South of Congress it became impossible to blend in, as there was little other foot traffic. Myers ducked down behind a car as the woman looked back. When he stood up, the couple was about to disappear into a building. He flipped out a video camera and recorded them. Then he put the camera away and followed them into the lobby.
Moments later Myers stepped outside and phoned the client: “Yeah, I think it’s her home; it’s a residential building. I talked to a female security guard and pretended to be interested in buying a condo.” The client decided to walk over from her office to confront the couple when they exited the building. “Wow, this is getting juicy,” Myers said.
He moved to an underpass near the building, called a friend and made plans to meet later at the gym, then glanced at his watch. Myers needed to do some work on another case, and he was worried about time. He called one of his investigators, Monique Candia, and asked her to come and relieve him.
As Darlene approached, Myers observed, “Not much difference from the other lady, is there?” He walked over to greet her. Clearly upset, she gestured at the building. “Why doesn’t he just tell me? Why all the lies?”
“I’m sorry to have to leave, but Monique has handled many of these cases,” Myers said. “We’ll have videotape evidence for you.”
“We just bought a house together.”
“Here’s Monique now. Why don’t you stand over there in that underpass where they can’t see you, and I’ll send Monique over?”

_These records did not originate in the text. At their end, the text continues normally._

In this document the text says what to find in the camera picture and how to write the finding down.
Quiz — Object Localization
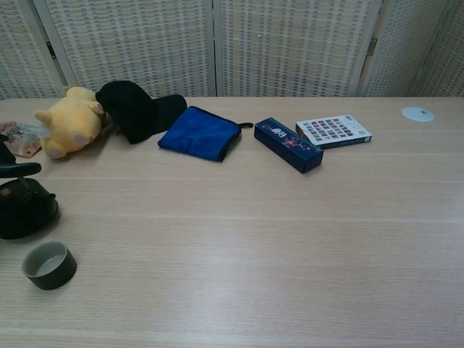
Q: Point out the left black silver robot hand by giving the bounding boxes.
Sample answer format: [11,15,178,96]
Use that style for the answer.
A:
[0,133,43,181]

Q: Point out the black teapot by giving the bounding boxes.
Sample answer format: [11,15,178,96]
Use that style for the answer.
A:
[0,177,59,240]

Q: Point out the small grey cup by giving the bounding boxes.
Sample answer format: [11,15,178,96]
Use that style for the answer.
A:
[22,240,78,291]

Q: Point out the clear snack packet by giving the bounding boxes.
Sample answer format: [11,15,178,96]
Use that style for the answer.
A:
[0,121,43,159]

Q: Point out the yellow plush toy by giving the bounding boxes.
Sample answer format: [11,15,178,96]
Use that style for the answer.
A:
[34,86,106,160]

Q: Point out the black heart-shaped cushion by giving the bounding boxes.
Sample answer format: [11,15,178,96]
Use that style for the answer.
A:
[95,80,189,145]

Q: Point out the woven folding screen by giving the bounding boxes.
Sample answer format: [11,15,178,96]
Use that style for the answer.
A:
[0,0,464,101]

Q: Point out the blue folded towel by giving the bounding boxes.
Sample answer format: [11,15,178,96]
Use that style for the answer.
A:
[157,105,254,163]

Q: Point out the dark blue long box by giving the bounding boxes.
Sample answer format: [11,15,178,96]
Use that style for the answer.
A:
[253,116,325,175]

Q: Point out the white box with picture grid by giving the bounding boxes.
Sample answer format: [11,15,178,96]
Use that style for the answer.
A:
[295,114,373,150]

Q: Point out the round white cable grommet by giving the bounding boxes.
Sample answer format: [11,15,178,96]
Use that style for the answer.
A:
[401,106,435,123]

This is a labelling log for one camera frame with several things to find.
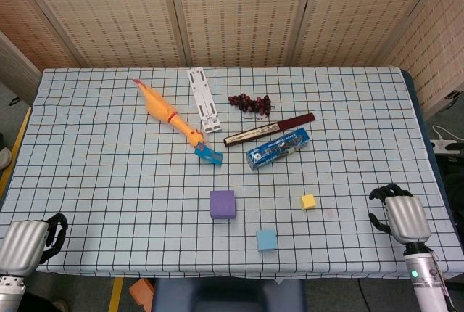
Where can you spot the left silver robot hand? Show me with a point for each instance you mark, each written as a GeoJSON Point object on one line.
{"type": "Point", "coordinates": [21, 246]}

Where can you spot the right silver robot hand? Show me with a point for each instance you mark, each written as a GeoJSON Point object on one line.
{"type": "Point", "coordinates": [406, 217]}

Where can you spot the small yellow foam cube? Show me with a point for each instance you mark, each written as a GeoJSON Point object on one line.
{"type": "Point", "coordinates": [308, 201]}

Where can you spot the medium blue foam cube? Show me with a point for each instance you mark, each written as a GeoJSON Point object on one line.
{"type": "Point", "coordinates": [267, 240]}

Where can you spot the large purple foam cube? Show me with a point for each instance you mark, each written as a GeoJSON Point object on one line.
{"type": "Point", "coordinates": [223, 203]}

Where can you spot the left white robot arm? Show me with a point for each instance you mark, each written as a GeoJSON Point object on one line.
{"type": "Point", "coordinates": [9, 290]}

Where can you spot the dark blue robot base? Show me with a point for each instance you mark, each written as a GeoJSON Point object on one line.
{"type": "Point", "coordinates": [217, 295]}

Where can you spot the white power strip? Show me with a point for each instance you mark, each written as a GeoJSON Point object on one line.
{"type": "Point", "coordinates": [444, 145]}

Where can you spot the grey shoe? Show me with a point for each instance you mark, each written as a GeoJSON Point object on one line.
{"type": "Point", "coordinates": [5, 157]}

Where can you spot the light blue checkered tablecloth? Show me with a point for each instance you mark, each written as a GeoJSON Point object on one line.
{"type": "Point", "coordinates": [108, 181]}

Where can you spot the orange floor object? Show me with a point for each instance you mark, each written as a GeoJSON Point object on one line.
{"type": "Point", "coordinates": [141, 294]}

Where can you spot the blue cookie box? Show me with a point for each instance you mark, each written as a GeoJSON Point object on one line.
{"type": "Point", "coordinates": [277, 148]}

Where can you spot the dark red folded fan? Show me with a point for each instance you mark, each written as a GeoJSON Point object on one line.
{"type": "Point", "coordinates": [264, 130]}

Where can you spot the woven bamboo screen panel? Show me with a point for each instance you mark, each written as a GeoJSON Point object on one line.
{"type": "Point", "coordinates": [108, 11]}
{"type": "Point", "coordinates": [14, 69]}
{"type": "Point", "coordinates": [438, 43]}
{"type": "Point", "coordinates": [243, 11]}
{"type": "Point", "coordinates": [362, 11]}
{"type": "Point", "coordinates": [25, 18]}

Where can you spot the dark red grape bunch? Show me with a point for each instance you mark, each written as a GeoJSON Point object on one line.
{"type": "Point", "coordinates": [250, 103]}

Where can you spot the yellow rubber chicken toy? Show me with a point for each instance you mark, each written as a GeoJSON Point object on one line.
{"type": "Point", "coordinates": [157, 105]}

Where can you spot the white folding stand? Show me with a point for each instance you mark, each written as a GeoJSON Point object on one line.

“OK, but just make sure she knows that I want to confront them,” Darlene said and headed toward the underpass.
Candia was getting out of her car. “The girlfriend is getting into place,” Myers told her. “She definitely wants to confront them. She’s ready to tell him to pack his bags. I’ll drop you off.”
Candia took the video camera and got into Myers’s car. He drove down the block to where Darlene was already waiting.
“Good luck,” Myers said.
“See you, Perry,” said Candia. She crossed the street and shook hands with Darlene.
During his first several years in business, Myers’s father, Stan, worked out of the family apartment in Albany Park. Myers’s mother, Netti, answered the phones, wrote up reports on cheating husbands and missing persons, and filled out the subpoenas Stan served.
English by birth, Stan had been recruited by British intelligence during World War II. “He spoke French, which was useful,” says Myers. “So they had him do a lot of interviews.” Stan’s siblings, who lived in Las Vegas, promised to put him through medical school after the war, but when he arrived in the States, they didn’t have the money.
Stan knew some people in Chicago and thought he’d try his luck here. “He always called Chicago the big little city,” Myers says. “Because it’s friendly, but yet . . .” Stan and a friend got rooms at the YMCA on Chicago Avenue. Stan went out to get ice cream cones to celebrate. By the time he returned, the “friend” had taken all his possessions.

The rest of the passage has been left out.